───── SUPPLIED DATA

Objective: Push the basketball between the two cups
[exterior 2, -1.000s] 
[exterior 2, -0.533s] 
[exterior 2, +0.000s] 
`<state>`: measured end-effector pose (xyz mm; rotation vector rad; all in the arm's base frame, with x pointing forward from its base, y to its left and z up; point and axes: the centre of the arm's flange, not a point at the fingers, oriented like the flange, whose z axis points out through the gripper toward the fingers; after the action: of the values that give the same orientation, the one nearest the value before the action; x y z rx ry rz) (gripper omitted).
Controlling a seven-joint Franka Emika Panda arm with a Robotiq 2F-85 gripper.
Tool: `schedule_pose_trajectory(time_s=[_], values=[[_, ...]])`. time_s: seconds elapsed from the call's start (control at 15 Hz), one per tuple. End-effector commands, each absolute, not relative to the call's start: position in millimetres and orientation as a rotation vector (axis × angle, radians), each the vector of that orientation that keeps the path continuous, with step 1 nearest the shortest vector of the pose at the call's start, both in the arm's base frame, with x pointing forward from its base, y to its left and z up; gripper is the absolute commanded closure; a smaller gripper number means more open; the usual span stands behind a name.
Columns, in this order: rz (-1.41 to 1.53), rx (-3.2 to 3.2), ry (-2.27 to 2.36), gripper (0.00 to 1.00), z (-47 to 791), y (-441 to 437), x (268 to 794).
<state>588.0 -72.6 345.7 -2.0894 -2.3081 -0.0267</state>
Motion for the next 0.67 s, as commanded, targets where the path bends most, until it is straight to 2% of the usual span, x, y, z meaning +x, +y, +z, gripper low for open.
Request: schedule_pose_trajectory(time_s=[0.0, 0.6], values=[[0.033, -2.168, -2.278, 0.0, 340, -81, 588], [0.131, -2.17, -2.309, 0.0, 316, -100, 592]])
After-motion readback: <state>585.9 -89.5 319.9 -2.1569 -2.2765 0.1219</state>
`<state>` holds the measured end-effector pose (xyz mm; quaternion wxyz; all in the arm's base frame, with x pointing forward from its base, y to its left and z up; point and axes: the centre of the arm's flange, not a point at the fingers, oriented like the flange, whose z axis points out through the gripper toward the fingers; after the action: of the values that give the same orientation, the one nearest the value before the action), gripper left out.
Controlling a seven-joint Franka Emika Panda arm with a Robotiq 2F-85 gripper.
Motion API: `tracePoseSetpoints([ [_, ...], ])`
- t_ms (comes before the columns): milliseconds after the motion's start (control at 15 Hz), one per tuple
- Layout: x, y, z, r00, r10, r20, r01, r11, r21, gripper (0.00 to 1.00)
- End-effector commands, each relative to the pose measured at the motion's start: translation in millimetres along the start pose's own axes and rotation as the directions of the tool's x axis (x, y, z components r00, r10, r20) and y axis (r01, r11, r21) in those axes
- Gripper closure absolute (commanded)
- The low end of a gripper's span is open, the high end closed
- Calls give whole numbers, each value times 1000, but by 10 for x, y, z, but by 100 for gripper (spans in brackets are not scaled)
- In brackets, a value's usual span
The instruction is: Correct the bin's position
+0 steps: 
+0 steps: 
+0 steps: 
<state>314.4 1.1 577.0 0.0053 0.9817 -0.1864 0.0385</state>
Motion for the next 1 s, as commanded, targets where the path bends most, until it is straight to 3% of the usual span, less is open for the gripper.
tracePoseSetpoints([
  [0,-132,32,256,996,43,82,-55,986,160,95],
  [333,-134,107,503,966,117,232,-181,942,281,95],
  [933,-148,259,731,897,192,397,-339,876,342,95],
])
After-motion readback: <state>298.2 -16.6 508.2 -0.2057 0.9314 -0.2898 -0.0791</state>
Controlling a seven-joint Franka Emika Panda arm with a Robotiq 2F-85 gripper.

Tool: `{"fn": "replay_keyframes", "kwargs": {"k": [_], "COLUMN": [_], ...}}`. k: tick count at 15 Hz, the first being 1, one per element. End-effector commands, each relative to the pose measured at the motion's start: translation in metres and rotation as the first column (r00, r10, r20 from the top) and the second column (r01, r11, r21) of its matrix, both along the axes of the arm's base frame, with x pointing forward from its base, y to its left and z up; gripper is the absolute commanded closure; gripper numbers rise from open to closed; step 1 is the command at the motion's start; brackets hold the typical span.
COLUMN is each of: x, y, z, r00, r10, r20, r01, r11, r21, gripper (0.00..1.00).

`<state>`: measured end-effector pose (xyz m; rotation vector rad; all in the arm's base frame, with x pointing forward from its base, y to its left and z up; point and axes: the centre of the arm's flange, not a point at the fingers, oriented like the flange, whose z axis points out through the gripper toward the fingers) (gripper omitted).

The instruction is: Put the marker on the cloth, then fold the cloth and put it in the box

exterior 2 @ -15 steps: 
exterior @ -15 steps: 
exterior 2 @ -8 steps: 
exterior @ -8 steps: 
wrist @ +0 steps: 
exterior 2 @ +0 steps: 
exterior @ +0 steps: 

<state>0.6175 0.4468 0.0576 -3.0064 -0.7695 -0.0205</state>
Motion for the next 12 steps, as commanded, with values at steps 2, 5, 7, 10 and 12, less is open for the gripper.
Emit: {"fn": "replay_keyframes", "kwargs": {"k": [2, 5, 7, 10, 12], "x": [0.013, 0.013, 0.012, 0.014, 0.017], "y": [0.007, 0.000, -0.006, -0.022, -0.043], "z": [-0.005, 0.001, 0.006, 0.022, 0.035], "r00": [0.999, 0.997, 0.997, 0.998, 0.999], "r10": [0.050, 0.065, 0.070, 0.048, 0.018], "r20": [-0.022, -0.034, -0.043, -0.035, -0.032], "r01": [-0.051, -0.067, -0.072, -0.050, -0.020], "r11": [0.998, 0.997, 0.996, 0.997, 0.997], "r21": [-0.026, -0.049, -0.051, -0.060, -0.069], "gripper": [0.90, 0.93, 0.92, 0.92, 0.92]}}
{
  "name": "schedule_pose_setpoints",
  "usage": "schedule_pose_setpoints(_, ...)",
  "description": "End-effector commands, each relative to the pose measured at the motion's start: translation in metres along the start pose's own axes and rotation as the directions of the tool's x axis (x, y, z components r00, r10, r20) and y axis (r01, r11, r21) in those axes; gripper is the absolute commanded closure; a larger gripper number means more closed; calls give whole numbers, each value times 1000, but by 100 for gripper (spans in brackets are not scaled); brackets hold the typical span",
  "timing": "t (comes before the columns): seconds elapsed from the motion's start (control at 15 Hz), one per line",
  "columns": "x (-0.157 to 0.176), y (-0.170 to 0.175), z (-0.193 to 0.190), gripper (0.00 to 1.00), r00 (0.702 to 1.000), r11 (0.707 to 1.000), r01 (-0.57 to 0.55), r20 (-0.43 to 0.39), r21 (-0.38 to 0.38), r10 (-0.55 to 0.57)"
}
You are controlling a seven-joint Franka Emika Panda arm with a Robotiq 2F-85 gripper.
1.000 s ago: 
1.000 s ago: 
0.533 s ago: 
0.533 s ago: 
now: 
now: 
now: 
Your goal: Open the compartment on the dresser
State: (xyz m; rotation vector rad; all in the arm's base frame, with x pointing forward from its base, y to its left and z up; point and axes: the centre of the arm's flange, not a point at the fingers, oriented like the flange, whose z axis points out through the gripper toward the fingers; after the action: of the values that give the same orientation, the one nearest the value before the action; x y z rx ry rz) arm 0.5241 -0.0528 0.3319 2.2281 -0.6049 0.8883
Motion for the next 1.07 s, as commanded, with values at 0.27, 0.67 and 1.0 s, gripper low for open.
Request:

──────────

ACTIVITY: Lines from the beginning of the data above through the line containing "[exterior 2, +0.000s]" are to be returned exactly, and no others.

RESULT:
Objective: Push the basketball between the two cups
[exterior 2, -1.000s] 
[exterior 2, -0.533s] 
[exterior 2, +0.000s] 

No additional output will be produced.